Il Tour era ed è sempre l’appuntamento dell’anno. Se l’ultimo Giro d’Italia è stato scialbo e noioso, la gara dei rincalzi, e alla Vuelta andranno reduci e delusi del finale di stagione, in Francia come sempre ci saranno tutti i migliori. Il problema è che mai come in questo periodo storico il panorama delle due ruote è fortemente gerarchizzato: il più forte, cioè Pogacar, sembra troppo più forte di tutti gli altri; basti dire che quest’anno fin qui ha vinto tutte le corse a tappe (minori) a cui ha partecipato. E il grave infortunio di Egan Bernal non ha fatto che peggiorare la situazione. Ai nastri di partenza restano un paio di corridori eccezionali a contendergli la vittoria, ma a debita distanza: Jonas Vingegaard, danese di 25 anni, secondo a sorpresa nel 2021, che si sente “pronto per vincere il Tour” e probabilmente avrebbe pure ragione, se non ci fosse Pogacar. E poi l’altro sloveno Primoz Roglic, che ha avuto la sfiga di vedersi nascere un campionissimo a pochi anni e chilometri di distanza, altrimenti sarebbe stato una star nazionale.
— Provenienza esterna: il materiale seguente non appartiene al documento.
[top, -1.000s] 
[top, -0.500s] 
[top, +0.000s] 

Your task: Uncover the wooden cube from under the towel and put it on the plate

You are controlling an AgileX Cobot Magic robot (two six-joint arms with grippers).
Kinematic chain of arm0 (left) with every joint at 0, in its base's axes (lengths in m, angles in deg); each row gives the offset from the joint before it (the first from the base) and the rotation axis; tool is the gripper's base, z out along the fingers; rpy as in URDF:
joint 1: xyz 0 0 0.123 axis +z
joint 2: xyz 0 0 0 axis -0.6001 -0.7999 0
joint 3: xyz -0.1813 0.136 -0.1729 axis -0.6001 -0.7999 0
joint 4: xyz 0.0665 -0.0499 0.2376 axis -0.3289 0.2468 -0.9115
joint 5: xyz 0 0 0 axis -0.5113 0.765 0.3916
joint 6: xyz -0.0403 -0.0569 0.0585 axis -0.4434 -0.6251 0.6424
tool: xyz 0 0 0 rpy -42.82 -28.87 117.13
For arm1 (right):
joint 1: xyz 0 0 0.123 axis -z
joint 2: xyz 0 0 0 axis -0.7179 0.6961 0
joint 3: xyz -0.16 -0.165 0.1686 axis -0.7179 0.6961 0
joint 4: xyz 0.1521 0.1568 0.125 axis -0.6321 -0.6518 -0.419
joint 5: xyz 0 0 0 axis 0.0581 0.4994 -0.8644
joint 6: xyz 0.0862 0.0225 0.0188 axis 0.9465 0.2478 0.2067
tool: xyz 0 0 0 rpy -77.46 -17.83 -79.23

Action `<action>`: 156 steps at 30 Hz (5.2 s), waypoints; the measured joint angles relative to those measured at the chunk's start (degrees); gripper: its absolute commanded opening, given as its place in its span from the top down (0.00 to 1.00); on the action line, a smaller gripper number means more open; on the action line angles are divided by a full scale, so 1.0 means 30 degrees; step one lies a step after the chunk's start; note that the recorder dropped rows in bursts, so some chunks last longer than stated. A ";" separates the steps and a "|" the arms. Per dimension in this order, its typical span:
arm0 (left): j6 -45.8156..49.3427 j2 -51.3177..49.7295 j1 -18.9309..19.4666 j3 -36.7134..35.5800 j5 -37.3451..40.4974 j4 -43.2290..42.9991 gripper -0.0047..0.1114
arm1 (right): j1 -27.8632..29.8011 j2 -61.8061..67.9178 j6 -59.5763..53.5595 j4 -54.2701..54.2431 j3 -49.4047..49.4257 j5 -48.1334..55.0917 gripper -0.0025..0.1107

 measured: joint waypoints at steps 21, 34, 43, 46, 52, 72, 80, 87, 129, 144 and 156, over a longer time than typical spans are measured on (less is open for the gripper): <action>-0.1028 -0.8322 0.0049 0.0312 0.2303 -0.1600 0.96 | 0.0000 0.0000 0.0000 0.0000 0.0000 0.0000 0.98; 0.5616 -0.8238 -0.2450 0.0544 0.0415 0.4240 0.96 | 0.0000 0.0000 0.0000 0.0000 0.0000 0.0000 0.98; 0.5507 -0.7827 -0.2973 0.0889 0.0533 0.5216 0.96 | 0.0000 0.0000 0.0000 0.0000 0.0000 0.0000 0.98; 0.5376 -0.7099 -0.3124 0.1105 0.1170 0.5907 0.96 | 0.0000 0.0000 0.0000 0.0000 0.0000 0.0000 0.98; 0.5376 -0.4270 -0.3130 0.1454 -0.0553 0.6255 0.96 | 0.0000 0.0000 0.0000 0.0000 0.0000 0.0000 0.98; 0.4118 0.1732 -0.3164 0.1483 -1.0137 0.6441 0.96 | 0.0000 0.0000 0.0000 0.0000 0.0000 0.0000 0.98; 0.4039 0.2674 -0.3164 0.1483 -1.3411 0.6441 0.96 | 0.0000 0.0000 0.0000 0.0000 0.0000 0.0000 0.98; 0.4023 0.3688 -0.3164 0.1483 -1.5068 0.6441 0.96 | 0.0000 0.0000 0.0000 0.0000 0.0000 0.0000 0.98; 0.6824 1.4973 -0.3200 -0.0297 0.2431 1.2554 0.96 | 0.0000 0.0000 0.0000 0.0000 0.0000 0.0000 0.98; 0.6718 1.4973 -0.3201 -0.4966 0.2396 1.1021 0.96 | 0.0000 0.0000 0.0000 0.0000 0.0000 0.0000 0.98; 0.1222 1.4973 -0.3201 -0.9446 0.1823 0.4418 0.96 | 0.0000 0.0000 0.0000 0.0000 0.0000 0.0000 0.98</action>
Insomma, rischiamo di assistere a una gara a compartimenti stagni: la maglia gialla che corre da sola, i rivali che si contendono il podio, poi tutti gli altri per il resto della graduatoria. E qui si inserisce il capitolo italiani. Fra gli uomini di classifica di seconda o terza fila c’è anche il nostro Damiano Caruso: l’eroe del Giro 2021 (fu ottimo secondo), in questo momento ultimo baluardo del ciclismo azzurro, è stato dirottato sul Tour, rinunciando a un podio praticamente sicuro in casa. Non è detto che sia stata una scelta sbagliata: se lo assisterà la stessa forma dello scorso anno, in Francia potrebbe cogliere un piazzamento di prestigio nei primi dieci o addirittura cinque, che un tempo valeva una carriera. Filippo Ganna, fenomeno della cronometro, punta alla prima maglia gialla nel prologo danese. Giulio Ciccone, senza grosse velleità di classifica, può far bene sulle grandi montagne e magari vincere una tappa.
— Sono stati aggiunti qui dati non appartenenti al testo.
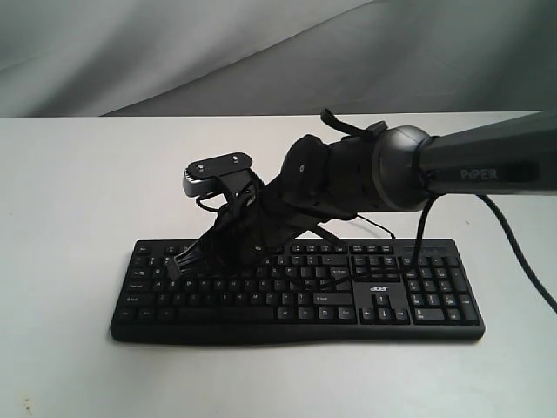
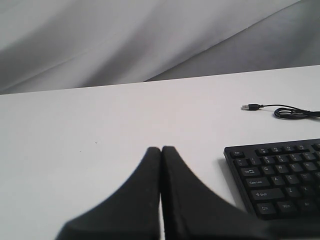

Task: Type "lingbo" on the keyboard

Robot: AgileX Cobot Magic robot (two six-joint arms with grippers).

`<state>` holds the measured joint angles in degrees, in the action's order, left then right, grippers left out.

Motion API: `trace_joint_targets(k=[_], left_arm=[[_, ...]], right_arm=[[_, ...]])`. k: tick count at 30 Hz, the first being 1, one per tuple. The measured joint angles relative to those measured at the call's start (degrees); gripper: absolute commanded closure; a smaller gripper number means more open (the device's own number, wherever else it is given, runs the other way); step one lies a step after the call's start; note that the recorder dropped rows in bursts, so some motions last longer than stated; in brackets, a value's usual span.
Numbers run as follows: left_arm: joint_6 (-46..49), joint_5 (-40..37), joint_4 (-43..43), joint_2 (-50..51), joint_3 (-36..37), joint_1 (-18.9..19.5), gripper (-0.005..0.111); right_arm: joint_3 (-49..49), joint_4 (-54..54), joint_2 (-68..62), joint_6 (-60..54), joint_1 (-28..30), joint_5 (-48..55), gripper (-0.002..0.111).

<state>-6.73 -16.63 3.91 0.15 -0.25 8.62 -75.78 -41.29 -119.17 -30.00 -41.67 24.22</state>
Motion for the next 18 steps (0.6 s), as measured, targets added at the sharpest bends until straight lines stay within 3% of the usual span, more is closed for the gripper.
trace_joint_targets(k=[7, 18], left_arm=[[0.0, 0.0, 0.0, 0.0, 0.0, 0.0, 0.106], [0.0, 0.0, 0.0, 0.0, 0.0, 0.0, 0.106]], right_arm=[[0.0, 7.1, 0.2, 7.4, 0.0, 3.2, 0.108], [0.0, 8.5, 0.2, 8.9, -0.4, 4.7, 0.108]])
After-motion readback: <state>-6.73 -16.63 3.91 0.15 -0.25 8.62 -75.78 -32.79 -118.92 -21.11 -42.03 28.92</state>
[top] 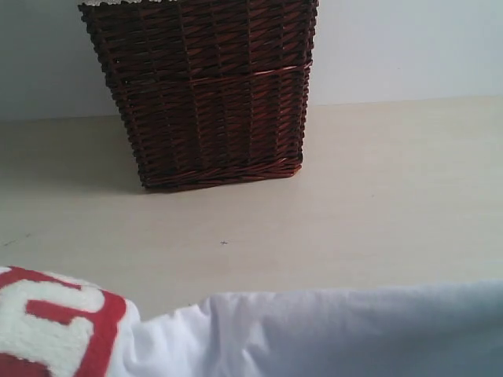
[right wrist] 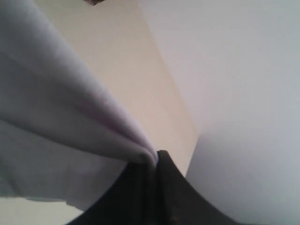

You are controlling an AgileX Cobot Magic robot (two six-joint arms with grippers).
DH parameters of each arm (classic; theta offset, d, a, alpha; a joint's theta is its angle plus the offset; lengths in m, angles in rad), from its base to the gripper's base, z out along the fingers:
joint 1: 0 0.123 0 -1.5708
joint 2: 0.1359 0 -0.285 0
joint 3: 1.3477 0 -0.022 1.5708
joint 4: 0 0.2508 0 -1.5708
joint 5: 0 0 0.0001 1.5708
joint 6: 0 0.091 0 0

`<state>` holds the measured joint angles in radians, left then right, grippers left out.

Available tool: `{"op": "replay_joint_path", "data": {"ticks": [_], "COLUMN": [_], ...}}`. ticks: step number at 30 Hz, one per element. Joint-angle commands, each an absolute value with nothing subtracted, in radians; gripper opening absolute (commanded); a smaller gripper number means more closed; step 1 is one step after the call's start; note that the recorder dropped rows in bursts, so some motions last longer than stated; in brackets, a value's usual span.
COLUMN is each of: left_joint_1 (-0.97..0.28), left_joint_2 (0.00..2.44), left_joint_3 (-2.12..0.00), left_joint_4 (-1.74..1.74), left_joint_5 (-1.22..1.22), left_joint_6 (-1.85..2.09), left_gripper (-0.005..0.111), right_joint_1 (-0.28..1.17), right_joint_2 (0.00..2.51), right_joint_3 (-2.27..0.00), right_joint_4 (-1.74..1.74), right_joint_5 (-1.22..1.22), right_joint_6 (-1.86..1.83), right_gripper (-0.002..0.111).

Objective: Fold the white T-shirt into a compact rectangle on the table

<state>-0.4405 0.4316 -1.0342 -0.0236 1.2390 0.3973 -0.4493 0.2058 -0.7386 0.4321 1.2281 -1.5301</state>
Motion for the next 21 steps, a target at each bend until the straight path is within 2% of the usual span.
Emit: {"op": "replay_joint_path", "data": {"ticks": [1,5,10,17,21], "left_joint_1": [-0.438,-0.438,-0.438,-0.438,-0.438], "left_joint_2": [0.432,0.474,0.586,0.765,0.881], "left_joint_3": [-0.915,-0.784,-0.661,-0.640,-0.640], "left_joint_4": [-0.015,0.030,0.094,0.170,0.273], "left_joint_5": [1.221,1.129,0.947,0.671,0.496], "left_joint_6": [0.385,0.389,0.389,0.382,0.315], "left_gripper": [0.000,0.000,0.000,0.000,0.000], "right_joint_1": [-0.454,-0.454,-0.454,-0.454,-0.454], "right_joint_2": [0.202,0.202,0.210,0.309,0.410], "right_joint_3": [-0.581,-0.431,-0.299,-0.234,-0.233], "right_joint_4": [0.393,0.440,0.544,0.604,0.876], "right_joint_5": [1.221,1.221,0.968,0.731,0.525], "right_joint_6": [-1.587,-1.753,-1.839,-1.950,-2.078], "right_gripper": [0.000,0.000,0.000,0.000,0.000]}}
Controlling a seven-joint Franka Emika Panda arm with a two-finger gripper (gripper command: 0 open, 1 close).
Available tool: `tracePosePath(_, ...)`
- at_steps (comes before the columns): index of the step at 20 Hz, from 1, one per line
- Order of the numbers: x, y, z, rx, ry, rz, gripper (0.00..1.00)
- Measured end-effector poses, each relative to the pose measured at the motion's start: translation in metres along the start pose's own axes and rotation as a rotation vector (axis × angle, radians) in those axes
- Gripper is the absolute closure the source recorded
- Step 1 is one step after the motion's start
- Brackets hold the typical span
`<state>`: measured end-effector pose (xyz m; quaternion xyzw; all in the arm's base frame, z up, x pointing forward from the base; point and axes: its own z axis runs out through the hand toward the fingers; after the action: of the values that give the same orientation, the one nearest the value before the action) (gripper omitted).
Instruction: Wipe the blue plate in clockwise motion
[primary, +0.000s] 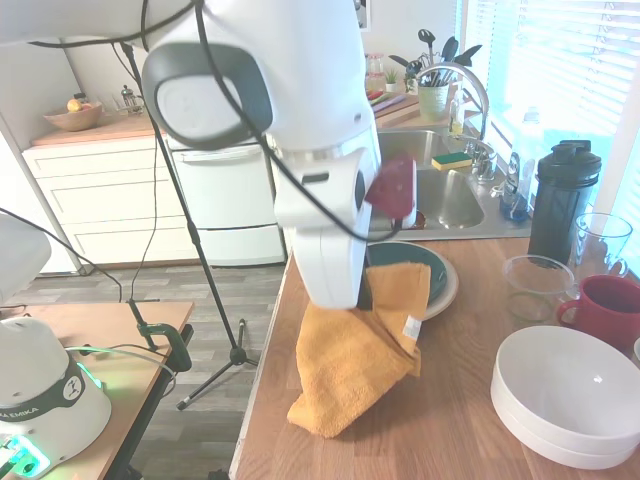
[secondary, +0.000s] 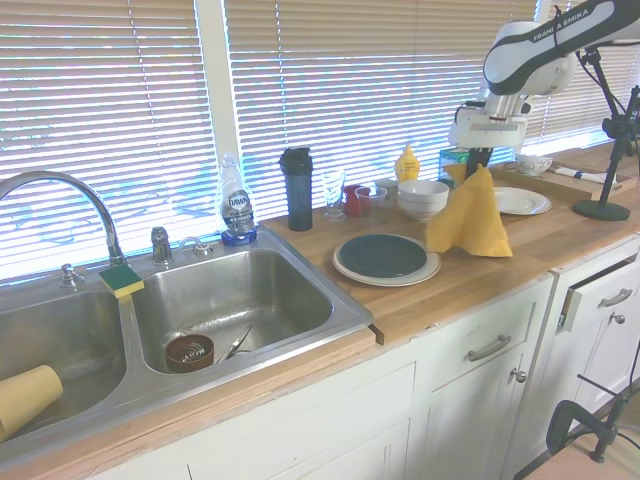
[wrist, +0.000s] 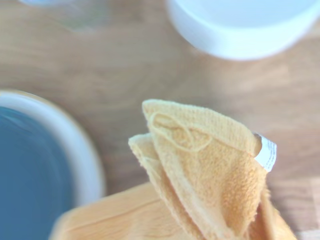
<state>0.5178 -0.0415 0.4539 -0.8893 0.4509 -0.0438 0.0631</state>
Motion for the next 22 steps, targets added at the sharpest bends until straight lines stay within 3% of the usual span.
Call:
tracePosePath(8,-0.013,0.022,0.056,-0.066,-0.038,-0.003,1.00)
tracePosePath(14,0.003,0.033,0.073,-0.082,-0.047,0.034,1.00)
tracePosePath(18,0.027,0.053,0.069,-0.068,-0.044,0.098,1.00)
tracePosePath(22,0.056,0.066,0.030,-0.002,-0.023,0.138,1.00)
Cosa può scompaginare questo copione e la passerella annunciata di Pogacar sui Campi Elisi il prossimo 24 luglio? Sicuramente il percorso, sulla carta uno dei più belli degli ultimi anni. L’inversione tra Alpi (stavolta già nella seconda settimana) e Pirenei (nella terza) renderà la corsa dura da subito: con cinque arrivi in salita, il primo già alla settima tappa sui Vosgi a La Planche des belles filles, due doppiette di tapponi con vette iconiche (Alpe d’Huez, Galibier, Hautacam) e poca cronometro, sarà un Tour decisamente per scalatori. Ma la vera data da cerchiare in rosso probabilmente è il 6 luglio: ancora prima di iniziare a fare sul serio, la carovana arriverà ad Arenberg, sul pavé che ha reso epica la Parigi-Roubaix e stavolta potrebbe diventare il vero crocevia di questo Tour de France. In una corsa con i rapporti di forza così ben definiti, una tappa fuori dai canoni dei grandi giri, dove può succedere di tutto, una foratura, una caduta, è l’incognita più grande sulla classifica.
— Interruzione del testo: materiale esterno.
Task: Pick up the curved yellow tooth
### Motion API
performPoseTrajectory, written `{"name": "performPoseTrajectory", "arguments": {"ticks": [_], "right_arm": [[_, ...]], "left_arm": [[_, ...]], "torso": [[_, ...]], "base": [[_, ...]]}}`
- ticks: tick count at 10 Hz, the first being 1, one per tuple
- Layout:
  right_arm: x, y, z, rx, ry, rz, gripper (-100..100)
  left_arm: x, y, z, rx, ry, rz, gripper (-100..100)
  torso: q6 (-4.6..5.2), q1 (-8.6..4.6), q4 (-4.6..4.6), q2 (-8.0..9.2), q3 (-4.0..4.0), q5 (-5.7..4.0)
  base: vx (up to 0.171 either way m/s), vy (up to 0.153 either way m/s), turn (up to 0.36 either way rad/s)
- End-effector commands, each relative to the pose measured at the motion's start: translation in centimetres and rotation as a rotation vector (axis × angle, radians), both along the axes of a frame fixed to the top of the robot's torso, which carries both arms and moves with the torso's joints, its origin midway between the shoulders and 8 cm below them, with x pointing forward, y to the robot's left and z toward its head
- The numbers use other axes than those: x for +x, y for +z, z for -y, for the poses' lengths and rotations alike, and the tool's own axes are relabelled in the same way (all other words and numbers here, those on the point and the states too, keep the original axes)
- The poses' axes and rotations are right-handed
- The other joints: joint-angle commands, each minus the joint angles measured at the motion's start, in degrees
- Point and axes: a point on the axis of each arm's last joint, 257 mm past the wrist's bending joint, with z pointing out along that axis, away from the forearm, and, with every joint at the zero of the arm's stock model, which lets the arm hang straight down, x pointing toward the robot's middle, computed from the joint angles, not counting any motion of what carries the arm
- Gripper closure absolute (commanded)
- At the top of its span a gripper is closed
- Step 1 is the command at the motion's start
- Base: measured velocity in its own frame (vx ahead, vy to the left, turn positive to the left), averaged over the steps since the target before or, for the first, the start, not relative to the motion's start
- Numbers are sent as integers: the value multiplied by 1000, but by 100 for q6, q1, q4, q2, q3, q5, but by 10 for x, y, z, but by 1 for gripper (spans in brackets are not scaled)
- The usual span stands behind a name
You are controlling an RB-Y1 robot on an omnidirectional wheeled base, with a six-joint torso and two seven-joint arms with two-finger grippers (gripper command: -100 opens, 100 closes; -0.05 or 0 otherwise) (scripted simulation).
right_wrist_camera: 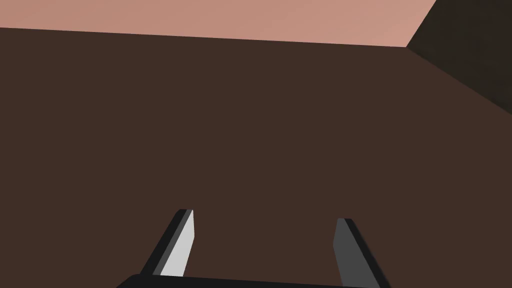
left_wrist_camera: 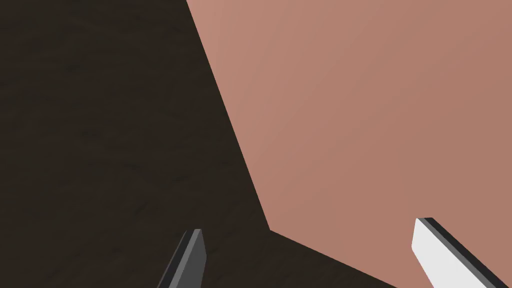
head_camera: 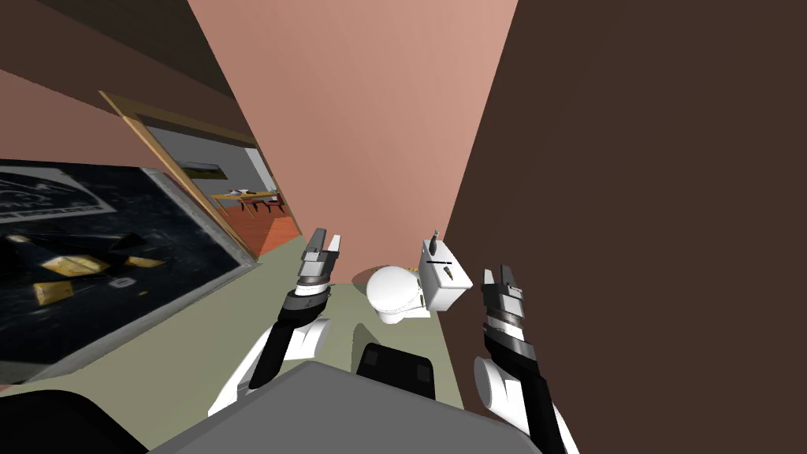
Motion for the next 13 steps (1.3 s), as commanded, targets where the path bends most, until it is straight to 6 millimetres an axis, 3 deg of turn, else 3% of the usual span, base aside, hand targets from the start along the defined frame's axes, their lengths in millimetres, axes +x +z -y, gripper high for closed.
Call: {"name": "performPoseTrajectory", "arguments": {"ticks": [1,4,6,11,12,13], "right_arm": [[1,-5,-3,-28,20,-21,-100],[3,-19,-6,-73,55,-69,-100],[4,-40,-9,-109,90,-135,-100],[3,-69,-12,-182,148,-228,-100],[1,-85,-12,-198,167,-277,-100],[1,-85,-13,-211,174,-280,-100]], "left_arm": [[0,0,0,0,0,0,0],[0,0,0,0,0,0,0],[0,0,0,0,0,0,0],[0,0,0,0,0,0,0],[0,0,0,0,0,0,0],[0,0,0,0,0,0,0]], "torso": [[0,0,0,0,0,0],[0,4,-2,-8,-4,1],[0,4,-1,-6,-3,1],[0,5,-2,-7,-4,1],[0,4,-2,-7,-4,1],[0,6,-2,-9,-5,1]], "base": [[6,7,30],[19,15,37],[20,21,52],[20,17,37],[26,20,52],[25,17,31]]}}
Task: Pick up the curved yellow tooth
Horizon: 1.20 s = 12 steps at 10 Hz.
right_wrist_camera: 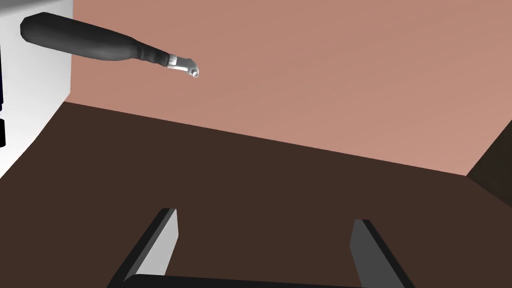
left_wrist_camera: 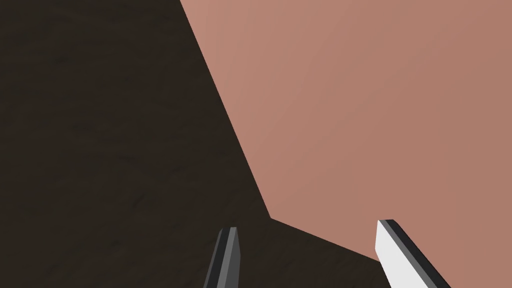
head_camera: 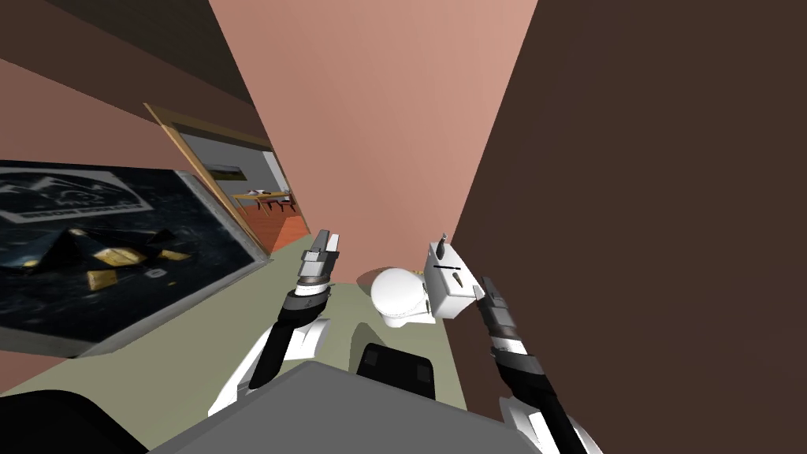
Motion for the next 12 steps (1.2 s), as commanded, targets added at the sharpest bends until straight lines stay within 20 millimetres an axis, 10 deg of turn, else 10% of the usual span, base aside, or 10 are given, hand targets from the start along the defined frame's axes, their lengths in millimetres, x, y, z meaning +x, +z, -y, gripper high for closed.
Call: {"name": "performPoseTrajectory", "arguments": {"ticks": [1,12], "right_arm": [[-3,-21,2,-23,20,-59,-100],[-40,-118,16,-205,149,-376,-100]], "left_arm": [[0,0,0,0,0,0,0],[0,0,0,0,0,0,0]], "torso": [[0,0,0,0,0,0],[0,3,0,-2,-1,1]], "base": [[29,25,71],[27,25,48]]}}
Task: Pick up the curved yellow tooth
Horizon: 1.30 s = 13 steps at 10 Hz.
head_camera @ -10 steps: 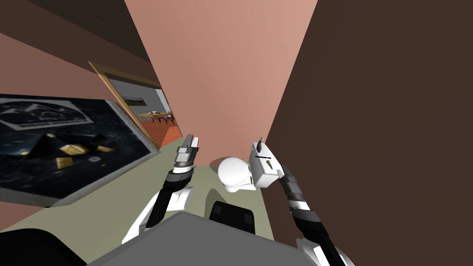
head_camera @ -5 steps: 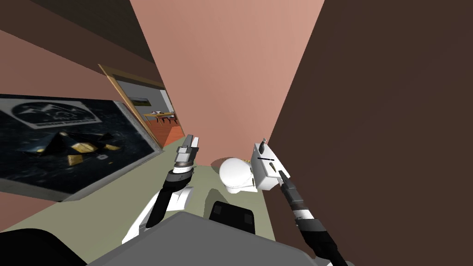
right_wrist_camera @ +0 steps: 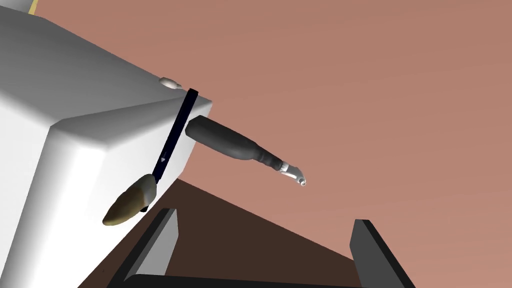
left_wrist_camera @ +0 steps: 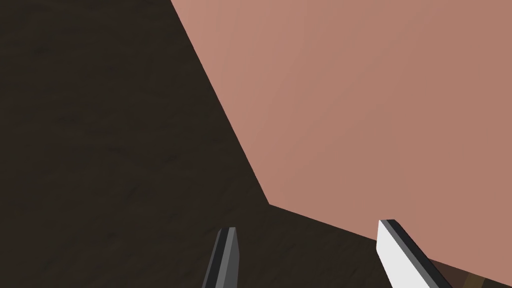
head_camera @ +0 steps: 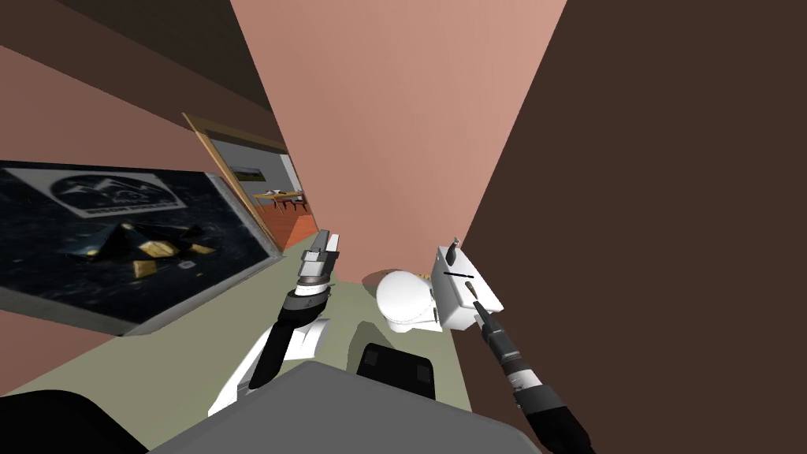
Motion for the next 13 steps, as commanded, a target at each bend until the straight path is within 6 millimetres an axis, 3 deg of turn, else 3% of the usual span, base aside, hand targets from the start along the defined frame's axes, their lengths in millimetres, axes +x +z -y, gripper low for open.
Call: {"name": "performPoseTrajectory", "arguments": {"ticks": [1,2,3,4,5,6,7,8,9,13], "right_arm": [[-12,-20,6,-26,13,-69,-100],[-12,-20,7,-49,32,-76,-100],[-23,-37,13,-64,35,-133,-100],[-24,-37,14,-88,55,-141,-100],[-35,-54,21,-104,56,-196,-100],[-36,-54,22,-127,75,-203,-100],[-47,-69,30,-146,78,-257,-100],[-48,-68,32,-169,96,-264,-100],[-59,-82,41,-191,99,-316,-100],[-80,-104,63,-275,133,-422,-100]], "left_arm": [[0,0,0,0,0,0,0],[0,0,0,0,0,0,0],[0,0,0,0,0,0,0],[0,0,0,0,0,0,0],[0,0,0,0,0,0,0],[0,0,0,0,0,0,0],[0,0,0,0,0,0,0],[0,0,0,0,0,0,0],[0,0,0,0,0,0,0],[0,0,0,0,0,0,0]], "torso": [[0,0,0,0,0,0],[-1,2,0,-2,-1,0],[0,1,0,0,0,0],[-1,1,0,0,0,0],[0,-1,0,1,1,0],[-1,1,0,2,1,0],[0,1,1,1,1,0],[0,3,0,-1,0,0],[0,0,0,0,0,0],[1,-2,1,3,1,-1]], "base": [[36,30,85],[26,23,32],[25,25,73],[24,17,36],[24,26,92],[26,24,36],[36,27,69],[28,18,44],[32,18,80],[23,17,67]]}}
Quella sportiva. Perché poi il rivale più temuto, da Pogacar come da tutti gli altri, in questo momento è il Covid. Con la nuova ondata in giro per l’Europa, un assaggio di quello che potrebbe succedere l’abbiamo visto al recente Giro di Svizzera, dove da un giorno all’altro si sono ritrovati fuori dalla corsa il leader Aleksandr Vlasov (russo che corre sotto bandiera neutrale, altro outsider per il Tour: ora la sua forma è un rebus) e una ventina di corridori, tra cui Yates e Pidcock (l’inglese, fenomeno del ciclocross, è un altro di quelli da tenere d’occhio). Tutti i partecipanti ormai si allenano blindati. Tanto che l’organizzazione del Tour è corsa ai ripari, aggiornando i protocolli Covid: non sarà più automatica l’esclusione di una squadra con più infetti, e addirittura un atleta potrebbe rimanere in corsa anche da positivo. Tutte le decisioni sull’isolamento saranno prese da un’apposita commissione medica che in teoria potrebbe lasciare in gara anche un infetto con una carica virale particolarmente bassa (ma è difficile pensare che ciò accada). Insomma, una gara ad eliminazione, dove non è detto che vinca necessariamente il più forte. Quello è senza dubbio Pogacar.